Figure 2: As recently noted in a blog by my colleague David Reichmuth,  battery costs are declining and approaching the point where EVs achieve cost parity ($125-150 per kWh).

California is taking the right steps to making electric cars an option for more and more drivers

In addition, California is implementing policies to support the deployment of EVs.  There’s a long list, but some of the most critical are direct consumer rebates, incentives targeting low- and moderate-income households, utility investments to support the deployment of EV charging infrastructure, the Low Carbon Fuel Standard, and the Zero Emission Vehicle program, which requires automakers to bring EVs to market. Meanwhile, California’s relatively clean electricity grid means that driving an EV results in global warming emissions equivalent to a 95 mile-per-gallon gasoline car. As California increases its reliance on electricity from renewable sources, emissions will continue to decline.

Long-term goals must be matched with near-term action

Adopting a ban on gasoline and diesel cars would certainly send a strong long-term signal that powering electric vehicles with clean energy is our ultimate destination. It could focus policy makers’ and regulators’ efforts on supporting the transition and give automakers, charging companies, utilities, and entrepreneurs a vision and long-term target for the future to guide their investments.

However, it’s the near-term efforts to make EVs more accessible to all Californians that will accelerate the transition. That means expanding current programs targeted toward individuals and businesses who buy or use new and used cars and increasing access to charging. And it also means supporting electrification for those who rely on other modes of transportation too (see my colleague Jimmy’s blog on electric buses).
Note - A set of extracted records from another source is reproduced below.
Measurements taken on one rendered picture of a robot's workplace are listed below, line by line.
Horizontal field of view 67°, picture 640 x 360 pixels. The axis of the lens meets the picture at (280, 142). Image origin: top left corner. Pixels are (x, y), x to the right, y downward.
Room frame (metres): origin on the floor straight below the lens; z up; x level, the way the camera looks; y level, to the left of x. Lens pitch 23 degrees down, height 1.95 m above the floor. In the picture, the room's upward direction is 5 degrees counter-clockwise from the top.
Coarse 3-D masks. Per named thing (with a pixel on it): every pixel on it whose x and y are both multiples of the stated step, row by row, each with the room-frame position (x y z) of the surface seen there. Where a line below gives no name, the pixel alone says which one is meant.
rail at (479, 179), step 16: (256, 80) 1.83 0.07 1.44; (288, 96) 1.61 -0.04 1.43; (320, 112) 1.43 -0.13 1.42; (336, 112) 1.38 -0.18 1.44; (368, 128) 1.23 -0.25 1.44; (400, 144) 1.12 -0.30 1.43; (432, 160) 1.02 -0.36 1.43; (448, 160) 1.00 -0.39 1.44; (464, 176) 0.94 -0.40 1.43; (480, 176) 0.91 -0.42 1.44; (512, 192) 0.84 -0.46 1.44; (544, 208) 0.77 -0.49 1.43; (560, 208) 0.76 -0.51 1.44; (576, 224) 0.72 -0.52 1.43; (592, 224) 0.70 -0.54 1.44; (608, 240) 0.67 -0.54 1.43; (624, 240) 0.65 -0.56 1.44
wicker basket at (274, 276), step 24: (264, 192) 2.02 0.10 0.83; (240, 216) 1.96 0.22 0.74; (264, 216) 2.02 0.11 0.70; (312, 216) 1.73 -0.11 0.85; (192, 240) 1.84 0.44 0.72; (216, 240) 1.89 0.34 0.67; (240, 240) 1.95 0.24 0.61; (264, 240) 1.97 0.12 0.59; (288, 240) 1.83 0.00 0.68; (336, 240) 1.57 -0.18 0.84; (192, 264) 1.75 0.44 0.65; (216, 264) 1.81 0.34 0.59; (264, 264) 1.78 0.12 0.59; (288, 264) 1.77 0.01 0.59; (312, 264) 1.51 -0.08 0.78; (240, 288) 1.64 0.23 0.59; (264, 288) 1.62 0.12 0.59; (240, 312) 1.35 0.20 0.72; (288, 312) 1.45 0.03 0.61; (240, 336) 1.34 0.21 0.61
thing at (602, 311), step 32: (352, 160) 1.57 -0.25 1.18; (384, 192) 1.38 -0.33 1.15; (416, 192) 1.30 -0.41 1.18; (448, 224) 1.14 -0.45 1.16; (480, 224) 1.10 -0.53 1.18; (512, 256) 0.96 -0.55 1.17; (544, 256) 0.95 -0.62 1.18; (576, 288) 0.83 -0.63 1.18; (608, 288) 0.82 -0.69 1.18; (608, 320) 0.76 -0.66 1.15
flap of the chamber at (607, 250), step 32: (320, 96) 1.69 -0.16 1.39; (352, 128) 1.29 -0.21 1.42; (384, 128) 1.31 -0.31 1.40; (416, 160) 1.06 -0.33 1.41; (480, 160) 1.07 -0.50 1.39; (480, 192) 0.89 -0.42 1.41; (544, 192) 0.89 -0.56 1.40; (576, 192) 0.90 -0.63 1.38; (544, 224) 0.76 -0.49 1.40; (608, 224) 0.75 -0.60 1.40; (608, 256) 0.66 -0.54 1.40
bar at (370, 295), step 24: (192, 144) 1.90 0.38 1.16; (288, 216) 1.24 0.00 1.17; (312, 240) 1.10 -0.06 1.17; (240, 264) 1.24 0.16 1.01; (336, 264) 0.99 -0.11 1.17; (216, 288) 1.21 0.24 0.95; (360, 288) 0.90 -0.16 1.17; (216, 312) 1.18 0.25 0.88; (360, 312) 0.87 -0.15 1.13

A future without internal combustion engine cars is consistent with a future of clean air and minimizing climate impacts. Ultimately, for a transition to a clean, electric transportation system to succeed, the system needs to be better than the one we have today. And it’s the policies we implement today that will drive the investments needed to reach a tipping point, a point where choosing the EV is a no brainer for whomever is shopping for a car.